El PCE vagó por el desierto desde su fundación hasta entrados los años 30. Las dificultades iniciales del comunismo en nuestro país tienen diferentes explicaciones. En general, su disgregación es un reflejo de la heterogeneidad y desunión del movimiento obrero español descritas al principio de este artículo. Otro factor importante son los errores subjetivos de sus inspiradores: la impetuosidad y el desconocimiento de las condiciones locales de los agentes Phillips y Borodin; la escisión precipitada y burocrática que dio vida al Partido Comunista Español; el carácter furiosamente sectario y extremista de éste, que alejó a potenciales seguidores; la pasividad y vacilaciones del bloque tercerista, cuya escisión se produce demasiado tarde; la fatal disociación de los partidarios de la Internacional Comunista en el PSOE y la CNT, la fuerza obrera más masiva y dinámica de España y que será en gran medida ignorada por los primeros comunistas españoles; la desconfianza entre las dos generaciones de comunistas que se fusionan en el Partido Comunista de España en noviembre de 1921.

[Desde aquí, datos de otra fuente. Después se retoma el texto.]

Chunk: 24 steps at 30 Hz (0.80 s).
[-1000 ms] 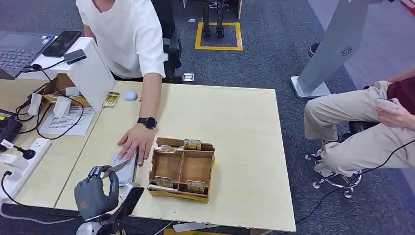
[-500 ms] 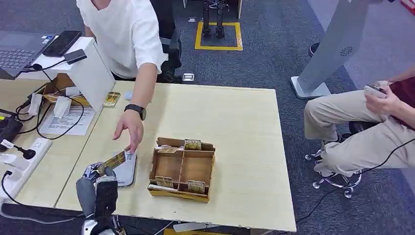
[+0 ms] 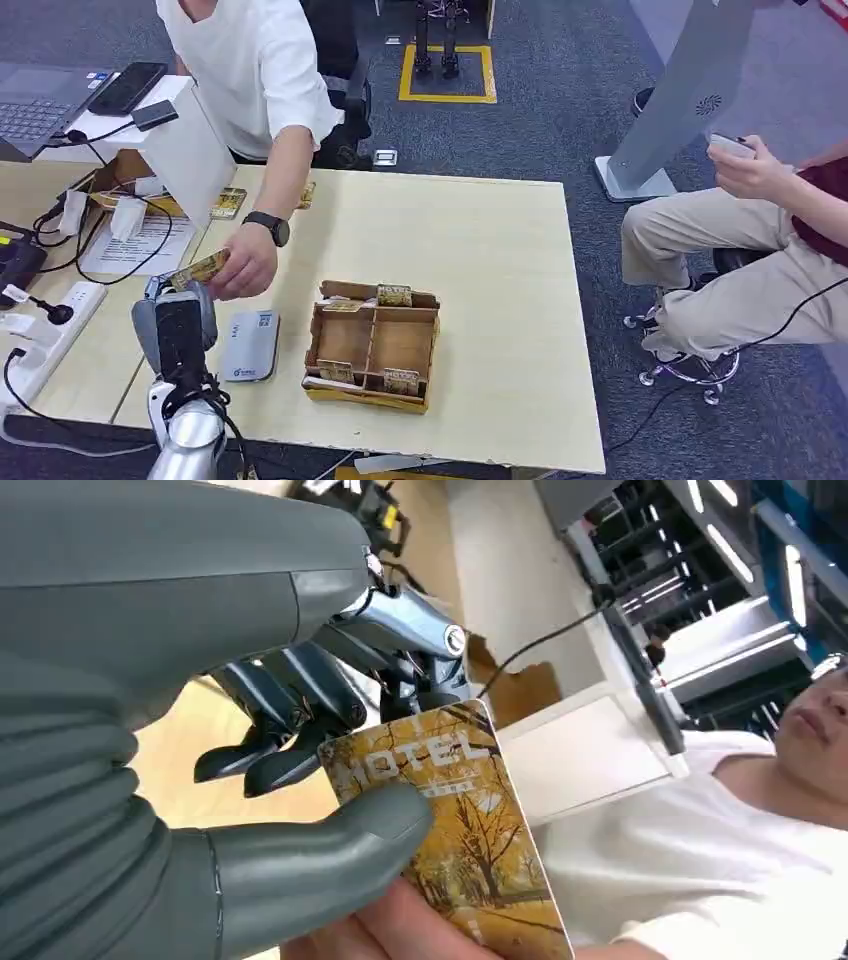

De haberse evitado estos errores, el PCE hubiese revestido una mayor solidez y arraigo. Ahora bien, su debilidad histórica tiene también causas ‘estructurales’. La clase obrera sólo rompe con sus organizaciones tradicionales y forja otras nuevas en circunstancias extraordinarias, cuando grandes acontecimientos ponen de manifiesto la bancarrota de las viejas direcciones y programas. La Revolución rusa sacudió al mundo entero y supuso un fuerte revulsivo para el movimiento obrero internacional. Empero, por sí solos, los desarrollos revolucionarios en la otra punta de Europa no bastaban para dar un vuelco a las organizaciones socialistas y anarquistas de España, por muy estimulantes que fueran para los militantes. Para que esto sucediera, las viejas direcciones tenían que comprometerse en la práctica. El PSOE y la CNT mostraron sus limitaciones al calor de episodios como la huelga de agosto de 1917 o el lock-out de Barcelona de 1919, pero esto no bastó para comprometerlos decisivamente. En realidad, la neutralidad española durante la Primera Guerra Mundial fue un balón de oxígeno para los caudillos socialistas y anarquistas que quedaron en una posición muy cómoda al no tener que tomar partido en la guerra. Esto contrasta con la situación en otros países europeos, donde gran parte de las antiguas direcciones socialdemócratas y anarquistas respaldaron a sus respectivos gobiernos en la carnicería imperialista, desacreditándose cuando la guerra devino impopular. Además, la neutralidad española también amortiguó la intensidad de los estallidos sociales de la posguerra. Así las cosas, el PSOE y la CNT salieron de las convulsiones de aquellos años en gran medida indemnes, y los comunistas tuvieron dificultades para hacer mella entre las bases de ambos movimientos. Ahora bien, la formación de una organización de vanguardia, aun pequeña, inspirada por el marxismo revolucionario albergaba un gran potencial, que podría desplegarse con el cambio en la situación objetiva. Ciertamente, la oleada revolucionaria de los años 30 iba a permitir al PCE consolidarse como fuerza de masas, particularmente tras iniciarse la Guerra Civil, pero en un contexto internacional totalmente diferente donde la Internacional Comunista y la Rusia soviética estalinizadas no fungían ya de espuela sino de freno para la revolución.


1- Fundación Pablo Iglesias, Internacional Comunista, AAVV-CV-16, ‘General Report’, 16 de junio de 1920.

2- Fundación Pablo Iglesias, Internacional Comunista, AAVV-CV-16, ‘General Report’, 3 de abril de 1920.

3- Gerald Meaker, The Revolutionary Left in Spain, 1914-1923 (Stanford: Stanford University Press, 1974), p. 369.

4- Víctor Serge, Memorias de un revolucionario (Madrid: Viento Sur, 2019), p. 152.

5- Rossiskii Gosudarstvennii Arjiv Sotsial’no-politicheskoi Istorii, 495/120/215, ‘Rapport d’Arlandis, Rey, Maurín, Colomé au CEIC’, julio 1927.